Le gouvernement s’est engagé à assurer une gouvernance et des pratiques économiques propres, en rapport avec la Convention des Nations unies relative à la lutte contre la corruption, ratifiée de manière unilatérale par Taiwan en 2015.

Selon l’Agence de lutte contre la corruption, sous l’égide du ministère de la Justice, ce premier rapport examine les progrès accomplis par Taïwan dans les cinq principaux domaines listés par la convention : les mesures préventives ; l’incrimination, la détection et la répression ; la coopération internationale ; le recouvrement d’avoirs ; et l’assistance technique et l’échange d’informations.

Le document «explore aussi les efforts entrepris pour renforcer la transparence et lutter contre les pots-de-vin, le blanchiment d’argent, entre autres crimes financiers», note le communiqué de la présidence de Taïwan.

Une version en anglais du rapport devrait être publiée au mois d’avril et distribuée à des experts internationaux et des représentants d’organisations non gouvernementales.

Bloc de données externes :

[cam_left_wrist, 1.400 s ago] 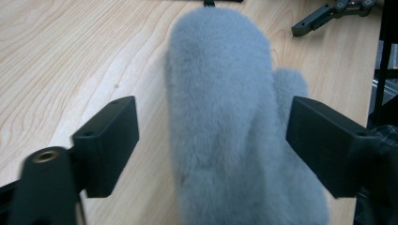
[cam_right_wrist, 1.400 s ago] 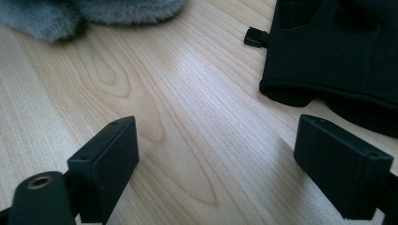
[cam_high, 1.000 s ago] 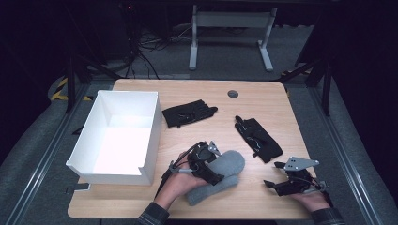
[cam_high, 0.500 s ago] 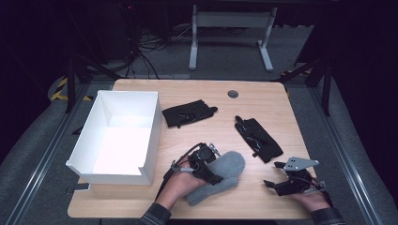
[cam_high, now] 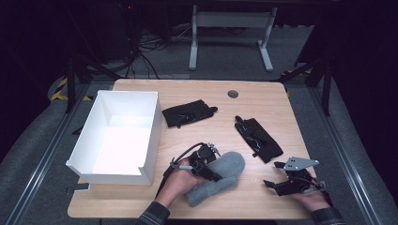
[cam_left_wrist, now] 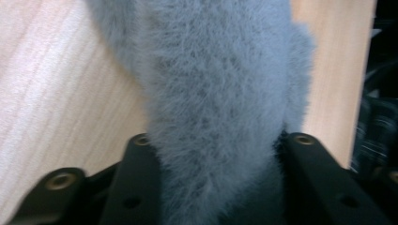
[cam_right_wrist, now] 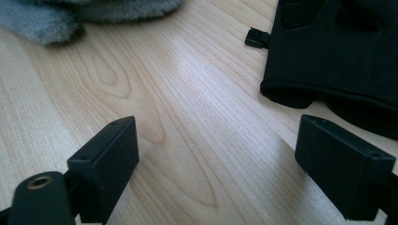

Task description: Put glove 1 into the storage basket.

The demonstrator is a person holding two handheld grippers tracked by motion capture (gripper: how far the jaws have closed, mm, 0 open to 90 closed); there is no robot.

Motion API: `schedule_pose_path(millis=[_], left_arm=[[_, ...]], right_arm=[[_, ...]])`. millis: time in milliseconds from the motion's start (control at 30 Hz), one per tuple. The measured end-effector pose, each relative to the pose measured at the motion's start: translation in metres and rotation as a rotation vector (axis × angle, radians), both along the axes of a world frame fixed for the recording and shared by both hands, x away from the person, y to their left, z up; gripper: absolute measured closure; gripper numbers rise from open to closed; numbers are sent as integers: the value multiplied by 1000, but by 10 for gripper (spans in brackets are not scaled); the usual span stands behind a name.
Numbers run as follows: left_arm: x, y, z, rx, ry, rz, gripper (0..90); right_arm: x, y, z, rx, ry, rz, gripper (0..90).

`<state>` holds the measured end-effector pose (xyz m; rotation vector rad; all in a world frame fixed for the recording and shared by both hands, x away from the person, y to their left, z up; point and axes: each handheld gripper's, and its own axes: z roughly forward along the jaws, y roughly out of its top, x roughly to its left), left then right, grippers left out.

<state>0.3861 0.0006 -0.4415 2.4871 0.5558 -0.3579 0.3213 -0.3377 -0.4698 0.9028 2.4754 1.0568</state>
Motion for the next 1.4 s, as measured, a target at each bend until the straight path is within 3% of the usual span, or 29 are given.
schedule_pose_path(millis=[433,533,800,1133,1400], left_arm=[[-8,10,23,-47,-35,26,717],[-8,12,27,-69,-26,42,717],[-7,21,47,-79,-61,69,717],[-1,44,90,-99,-123,143,717],[5,72,133,-114,-176,216,717]], right_arm=[[0,0,0,-1,-1,1,142],[0,0,0,1,2,1,142],[0,0,0,0,2,1,142],[0,0,0,0,2,1,142],[0,0,0,0,2,1,142]])
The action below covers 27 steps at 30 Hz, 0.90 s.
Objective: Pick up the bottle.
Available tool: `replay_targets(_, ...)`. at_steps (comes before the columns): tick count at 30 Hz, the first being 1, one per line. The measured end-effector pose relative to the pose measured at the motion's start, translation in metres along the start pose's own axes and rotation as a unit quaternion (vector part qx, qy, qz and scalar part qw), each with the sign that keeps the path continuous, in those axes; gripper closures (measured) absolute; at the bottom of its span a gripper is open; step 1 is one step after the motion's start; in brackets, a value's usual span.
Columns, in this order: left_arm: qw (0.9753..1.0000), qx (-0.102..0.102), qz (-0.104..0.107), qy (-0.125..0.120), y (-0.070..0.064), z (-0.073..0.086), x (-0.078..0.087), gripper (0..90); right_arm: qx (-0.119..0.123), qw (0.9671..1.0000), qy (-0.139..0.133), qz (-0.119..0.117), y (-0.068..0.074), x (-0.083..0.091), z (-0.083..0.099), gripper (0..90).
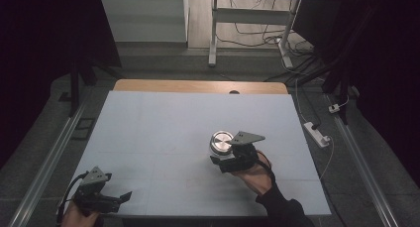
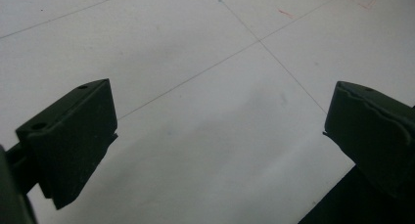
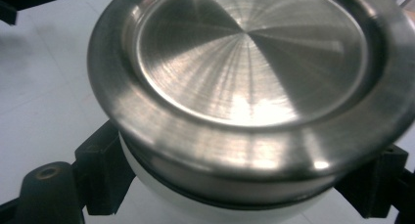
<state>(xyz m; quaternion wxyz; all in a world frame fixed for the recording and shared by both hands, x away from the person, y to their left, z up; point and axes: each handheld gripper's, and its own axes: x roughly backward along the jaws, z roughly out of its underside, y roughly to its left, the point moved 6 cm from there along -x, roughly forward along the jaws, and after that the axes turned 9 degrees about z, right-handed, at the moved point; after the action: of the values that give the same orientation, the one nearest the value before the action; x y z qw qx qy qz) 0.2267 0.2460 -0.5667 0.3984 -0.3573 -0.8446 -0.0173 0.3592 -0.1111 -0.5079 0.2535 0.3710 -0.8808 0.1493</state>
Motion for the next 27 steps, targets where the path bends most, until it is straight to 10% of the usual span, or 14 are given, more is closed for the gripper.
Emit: replay_targets(27, 1.0000, 0.001, 0.006, 0.000, 0.000, 0.000, 0.000, 0.3, 0.040, 0.9974, 0.001, -0.061, 0.054, -0.005, -0.004, 15.1)
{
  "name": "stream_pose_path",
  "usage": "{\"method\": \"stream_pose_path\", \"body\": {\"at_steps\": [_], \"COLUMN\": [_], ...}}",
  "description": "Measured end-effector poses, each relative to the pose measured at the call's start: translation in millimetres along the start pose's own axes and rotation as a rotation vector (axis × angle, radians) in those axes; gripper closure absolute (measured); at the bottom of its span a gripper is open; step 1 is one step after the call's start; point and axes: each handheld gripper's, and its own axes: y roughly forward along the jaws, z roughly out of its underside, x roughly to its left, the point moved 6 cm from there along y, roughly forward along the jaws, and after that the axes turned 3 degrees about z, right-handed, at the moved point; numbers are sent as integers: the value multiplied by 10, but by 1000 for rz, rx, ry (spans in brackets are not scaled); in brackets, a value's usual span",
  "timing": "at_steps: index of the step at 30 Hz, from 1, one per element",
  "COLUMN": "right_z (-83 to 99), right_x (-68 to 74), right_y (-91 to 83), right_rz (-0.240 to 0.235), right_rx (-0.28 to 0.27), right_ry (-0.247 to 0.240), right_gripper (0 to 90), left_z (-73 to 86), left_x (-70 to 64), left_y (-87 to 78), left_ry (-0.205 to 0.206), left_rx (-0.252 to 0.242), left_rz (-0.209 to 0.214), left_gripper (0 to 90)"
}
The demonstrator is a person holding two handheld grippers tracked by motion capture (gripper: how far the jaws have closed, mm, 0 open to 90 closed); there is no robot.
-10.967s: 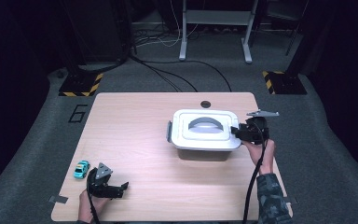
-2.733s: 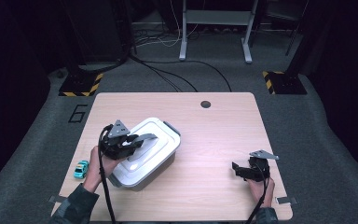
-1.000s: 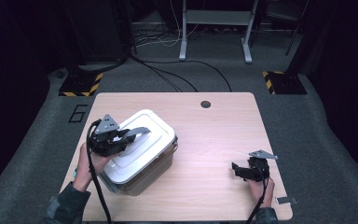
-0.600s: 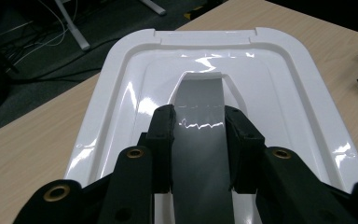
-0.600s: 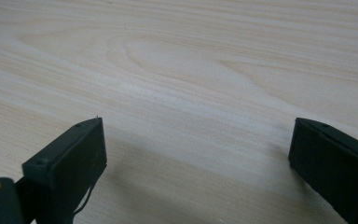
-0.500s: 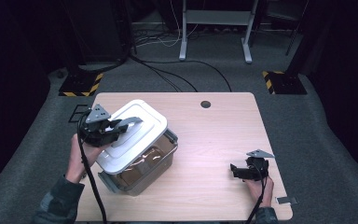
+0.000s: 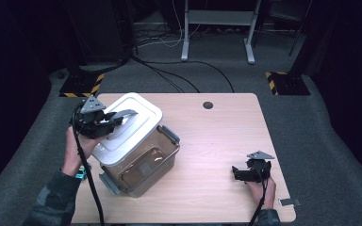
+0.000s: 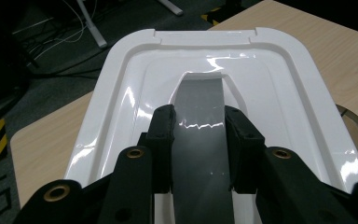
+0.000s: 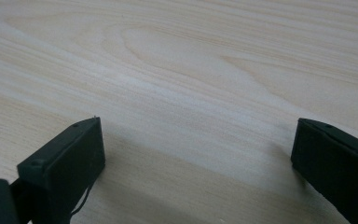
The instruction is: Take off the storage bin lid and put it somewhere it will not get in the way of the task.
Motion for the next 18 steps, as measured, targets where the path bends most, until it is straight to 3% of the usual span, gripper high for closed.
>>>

Ces derniers devraient se réunir à Taïwan en août pour passer en revue le rapport et formuler des recommandations.

«La publication et l’examen du rapport aideront le pays à adapter son cadre réglementaire pour le rapprocher des normes internationales», a expliqué l’Agence de lutte contre la corruption. Cette dernière a souligné que «ce processus contribuera aussi à étendre les contributions de Taiwan aux initiatives mondiales anticorruption».

Parmi les mesures soulignées dans le rapport, il est indiqué des amendements à la Loi de lutte contre le blanchiment d’argent (entrés en vigueur en juin 2017), des mises à jours de la Loi sur les entreprises (approuvées en décembre 2017) et destinées à prévenir les transactions illégales. Il est aussi fait mention d’un projet de loi sur l’assistance mutuelle en matière de criminalité transnationale, actuellement à l’étude à l’Assemblée nationale de Taïwan.

En février, Taïwan est le 29e pays le moins corrompu dans le monde, d’après le classement publié par l’organisation Transparency International. Alors que le score maximal, 100, reflète le plus bas niveau de corruption perçue, Taïwan est crédité de 63 points, soit deux points de plus par rapport à 2017 et obtenant son meilleur résultat en cinq ans.